The Home Secretary had to write to the Magistrates Association and point out that such orders were available, and by the end of June 1998 the number in force went up to about 60; it is now about 150. Those may still be relatively low numbers, but it is important that we say that, when the evidence is there and the courts are satisfied that the person has been convicted of a football-related offence, an order should be imposed.
The courts will still have discretion and I do not think that they will be so terrified of issuing banning orders that they will refuse to convict, as the right hon. Member for Penrith and The Border (Mr. Maclean) seems to imply. Our magistrates are not like that and we would not expect them to act in that way.
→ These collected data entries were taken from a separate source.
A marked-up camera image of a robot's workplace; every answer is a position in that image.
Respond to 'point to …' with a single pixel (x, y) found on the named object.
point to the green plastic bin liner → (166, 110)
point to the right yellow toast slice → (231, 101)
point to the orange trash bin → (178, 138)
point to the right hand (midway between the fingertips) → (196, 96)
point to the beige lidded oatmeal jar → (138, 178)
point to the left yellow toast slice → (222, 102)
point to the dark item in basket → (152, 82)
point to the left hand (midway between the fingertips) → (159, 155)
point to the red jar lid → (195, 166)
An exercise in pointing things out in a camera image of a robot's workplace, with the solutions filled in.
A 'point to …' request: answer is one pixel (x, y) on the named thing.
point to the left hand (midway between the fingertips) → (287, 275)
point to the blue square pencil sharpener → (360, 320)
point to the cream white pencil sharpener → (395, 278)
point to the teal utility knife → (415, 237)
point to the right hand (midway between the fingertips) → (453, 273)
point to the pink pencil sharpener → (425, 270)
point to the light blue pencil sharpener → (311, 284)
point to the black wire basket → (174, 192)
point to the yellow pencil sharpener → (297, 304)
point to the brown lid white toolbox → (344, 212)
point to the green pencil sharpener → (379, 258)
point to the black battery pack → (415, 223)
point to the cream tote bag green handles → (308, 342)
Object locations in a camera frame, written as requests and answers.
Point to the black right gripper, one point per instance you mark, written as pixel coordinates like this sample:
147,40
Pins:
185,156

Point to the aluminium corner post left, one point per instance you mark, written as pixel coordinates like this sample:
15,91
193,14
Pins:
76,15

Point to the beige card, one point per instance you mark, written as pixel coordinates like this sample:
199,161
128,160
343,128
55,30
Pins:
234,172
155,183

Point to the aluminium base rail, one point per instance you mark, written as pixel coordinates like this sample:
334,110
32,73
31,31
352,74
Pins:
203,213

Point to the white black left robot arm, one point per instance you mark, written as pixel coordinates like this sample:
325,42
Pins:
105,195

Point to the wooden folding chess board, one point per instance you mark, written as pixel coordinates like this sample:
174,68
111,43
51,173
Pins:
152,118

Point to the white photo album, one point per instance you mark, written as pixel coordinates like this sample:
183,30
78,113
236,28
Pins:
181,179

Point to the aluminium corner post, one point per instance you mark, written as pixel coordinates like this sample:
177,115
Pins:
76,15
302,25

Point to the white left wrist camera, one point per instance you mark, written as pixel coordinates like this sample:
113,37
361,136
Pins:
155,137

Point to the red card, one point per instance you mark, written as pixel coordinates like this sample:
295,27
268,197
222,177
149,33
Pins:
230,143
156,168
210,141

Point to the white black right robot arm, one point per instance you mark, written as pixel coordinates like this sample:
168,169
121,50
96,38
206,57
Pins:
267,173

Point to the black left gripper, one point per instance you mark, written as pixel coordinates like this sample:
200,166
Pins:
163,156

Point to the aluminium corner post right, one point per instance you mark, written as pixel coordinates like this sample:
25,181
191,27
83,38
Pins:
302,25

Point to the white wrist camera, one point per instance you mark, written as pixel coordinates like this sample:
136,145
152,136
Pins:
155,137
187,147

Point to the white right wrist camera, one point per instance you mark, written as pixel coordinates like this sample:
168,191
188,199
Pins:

I hope that the right hon. Member for Bromley and Chislehurst (Mr. Forth) will withdraw the amendment. If there is such strong feeling in the other place, presumably the matter will be discussed there, but I do not think that the amendment is necessary. It would water down the Bill, and the hon. Member for West Chelmsford (Mr. Burns) has clearly put the case why the provision should remain as it stands.
Mr. Forth:
The argument is about how far we in the legislature are prepared to trust the judiciary. The Minister
For the sake of making progress--but reluctantly, I must admit--I will not press the amendment to a vote, but I want to put down a marker and say that we should all think about this matter very seriously.
Mrs. Laing:
Does my right hon. Friend agree, as a point of principle, that it is up to Parliament to make laws and that if too much discretion is given to the courts we will end up with judges making laws, which must be wrong?
Mr. Forth:
I am not sure about that. I understand exactly the point that my hon. Friend is making, but the principle may lead in directions which, to some people, seem very threatening. Some people may, for example, want to bring back mandatory hanging for sheep stealing--perhaps that is a good example of the point that she was making--although I suspect that, currently, the majority view is that that would be unwise, and that it is always better to leave the discretion at the point at which the knowledge exists: the court, which has had its proceedings and taken full account of the circumstances, mitigating or otherwise.
I therefore remain to be convinced that it is proper for this place, and Parliament generally, to constrain the courts by stating in too much detail what they will or will not do. Hon. Members do not sit in the courts, on the jury or on the magistrates' bench. Now that I think of it, some of my hon. and learned Friends are on the bench, but most of us are not.